→ What you will do
Show every line from the data below that includes "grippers".

→ Data to use
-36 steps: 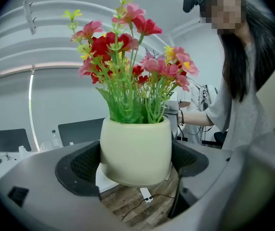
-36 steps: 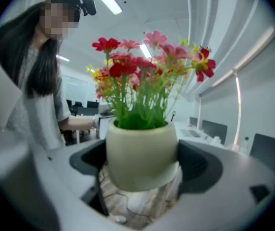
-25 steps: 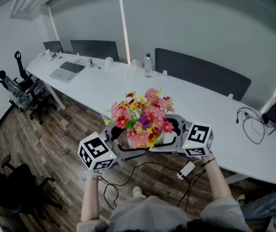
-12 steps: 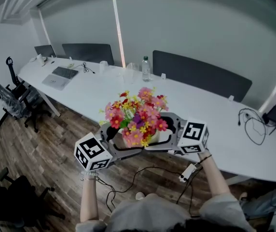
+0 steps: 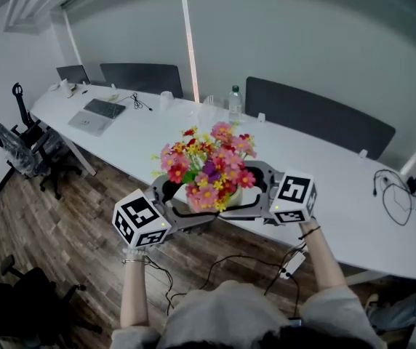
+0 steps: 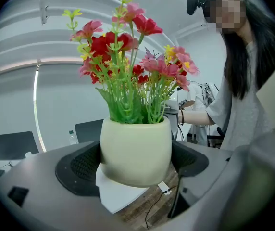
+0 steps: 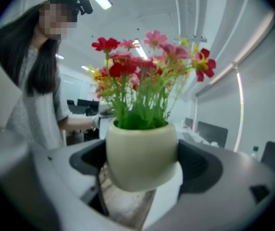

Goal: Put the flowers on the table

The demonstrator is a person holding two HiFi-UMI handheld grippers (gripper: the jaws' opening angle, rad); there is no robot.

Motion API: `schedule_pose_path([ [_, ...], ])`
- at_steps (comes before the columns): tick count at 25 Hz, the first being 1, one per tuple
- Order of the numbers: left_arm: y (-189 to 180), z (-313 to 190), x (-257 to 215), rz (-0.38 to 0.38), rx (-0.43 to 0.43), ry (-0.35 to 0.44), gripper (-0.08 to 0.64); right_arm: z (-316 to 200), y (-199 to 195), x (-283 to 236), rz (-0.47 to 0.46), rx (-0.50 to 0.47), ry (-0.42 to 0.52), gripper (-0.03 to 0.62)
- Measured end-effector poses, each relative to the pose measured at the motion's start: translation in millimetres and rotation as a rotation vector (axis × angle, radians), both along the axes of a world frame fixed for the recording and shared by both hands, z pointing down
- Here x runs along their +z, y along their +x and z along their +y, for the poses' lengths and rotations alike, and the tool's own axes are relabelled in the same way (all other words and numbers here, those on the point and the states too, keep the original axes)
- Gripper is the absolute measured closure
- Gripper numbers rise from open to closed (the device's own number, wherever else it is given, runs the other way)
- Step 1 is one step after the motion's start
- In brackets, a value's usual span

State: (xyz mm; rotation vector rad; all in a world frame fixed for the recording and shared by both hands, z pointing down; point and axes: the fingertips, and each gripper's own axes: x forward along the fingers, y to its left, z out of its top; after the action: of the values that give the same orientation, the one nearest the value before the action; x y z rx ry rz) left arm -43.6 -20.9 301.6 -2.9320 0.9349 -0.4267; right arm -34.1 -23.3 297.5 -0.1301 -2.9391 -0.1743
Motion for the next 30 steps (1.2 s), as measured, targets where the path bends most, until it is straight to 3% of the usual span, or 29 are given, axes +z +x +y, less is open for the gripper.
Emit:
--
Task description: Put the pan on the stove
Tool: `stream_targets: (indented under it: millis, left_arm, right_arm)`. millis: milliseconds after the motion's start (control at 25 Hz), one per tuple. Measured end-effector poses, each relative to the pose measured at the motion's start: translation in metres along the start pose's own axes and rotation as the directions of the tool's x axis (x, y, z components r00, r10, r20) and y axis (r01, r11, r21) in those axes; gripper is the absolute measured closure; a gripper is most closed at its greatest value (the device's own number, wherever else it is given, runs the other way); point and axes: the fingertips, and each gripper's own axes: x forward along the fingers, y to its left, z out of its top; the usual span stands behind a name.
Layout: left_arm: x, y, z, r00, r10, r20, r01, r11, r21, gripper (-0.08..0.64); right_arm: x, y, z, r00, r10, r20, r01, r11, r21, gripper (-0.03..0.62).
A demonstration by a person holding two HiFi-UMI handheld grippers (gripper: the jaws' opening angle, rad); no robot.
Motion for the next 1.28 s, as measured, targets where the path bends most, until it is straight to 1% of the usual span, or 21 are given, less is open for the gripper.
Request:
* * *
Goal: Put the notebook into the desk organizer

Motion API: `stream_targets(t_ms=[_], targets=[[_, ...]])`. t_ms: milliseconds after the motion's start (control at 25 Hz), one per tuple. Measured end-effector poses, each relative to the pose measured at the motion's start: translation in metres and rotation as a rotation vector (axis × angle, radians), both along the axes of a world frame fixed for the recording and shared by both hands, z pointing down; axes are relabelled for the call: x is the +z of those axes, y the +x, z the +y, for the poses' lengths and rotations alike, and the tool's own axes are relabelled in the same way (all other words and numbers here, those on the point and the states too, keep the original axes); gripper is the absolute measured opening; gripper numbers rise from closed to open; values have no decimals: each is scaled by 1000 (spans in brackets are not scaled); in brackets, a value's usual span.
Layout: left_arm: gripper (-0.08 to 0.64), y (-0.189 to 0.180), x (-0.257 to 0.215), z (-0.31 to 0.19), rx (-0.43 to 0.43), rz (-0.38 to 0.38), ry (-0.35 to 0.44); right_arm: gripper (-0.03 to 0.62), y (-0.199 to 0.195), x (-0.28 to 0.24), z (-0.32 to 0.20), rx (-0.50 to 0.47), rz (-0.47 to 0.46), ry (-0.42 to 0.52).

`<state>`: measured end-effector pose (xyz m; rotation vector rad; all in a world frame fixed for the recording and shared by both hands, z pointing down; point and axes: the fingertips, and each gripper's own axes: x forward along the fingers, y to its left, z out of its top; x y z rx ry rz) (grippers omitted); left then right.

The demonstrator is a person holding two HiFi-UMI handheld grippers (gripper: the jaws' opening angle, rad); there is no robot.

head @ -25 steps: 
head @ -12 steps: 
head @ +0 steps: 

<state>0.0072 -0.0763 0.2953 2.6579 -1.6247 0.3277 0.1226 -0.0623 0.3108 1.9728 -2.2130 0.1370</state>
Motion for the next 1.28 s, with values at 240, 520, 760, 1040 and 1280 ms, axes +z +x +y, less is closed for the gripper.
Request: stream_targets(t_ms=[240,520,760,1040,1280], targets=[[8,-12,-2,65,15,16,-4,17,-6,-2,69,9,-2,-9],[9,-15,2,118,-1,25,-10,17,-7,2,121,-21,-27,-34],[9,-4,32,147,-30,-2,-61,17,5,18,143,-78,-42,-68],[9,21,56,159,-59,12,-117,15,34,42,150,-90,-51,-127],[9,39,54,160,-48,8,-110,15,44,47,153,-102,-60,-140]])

→ Result of the exercise
The demonstrator is a person holding two HiFi-UMI handheld grippers (gripper: the jaws' opening angle, rad); there is no robot.
A demonstration by a person holding two HiFi-UMI handheld grippers (gripper: the jaws' opening angle, rad); no robot.
`<state>`: measured end-effector pose (xyz m; rotation vector rad; all in a world frame fixed for the recording and shared by both hands, z pointing down; point and axes: the fingertips, and each gripper's own axes: x forward along the fingers, y to its left, z out of its top; x y z rx ry rz) (grippers omitted); left then right.
The demonstrator is a person holding two HiFi-UMI handheld grippers (gripper: the jaws' opening angle, rad); there is no robot.

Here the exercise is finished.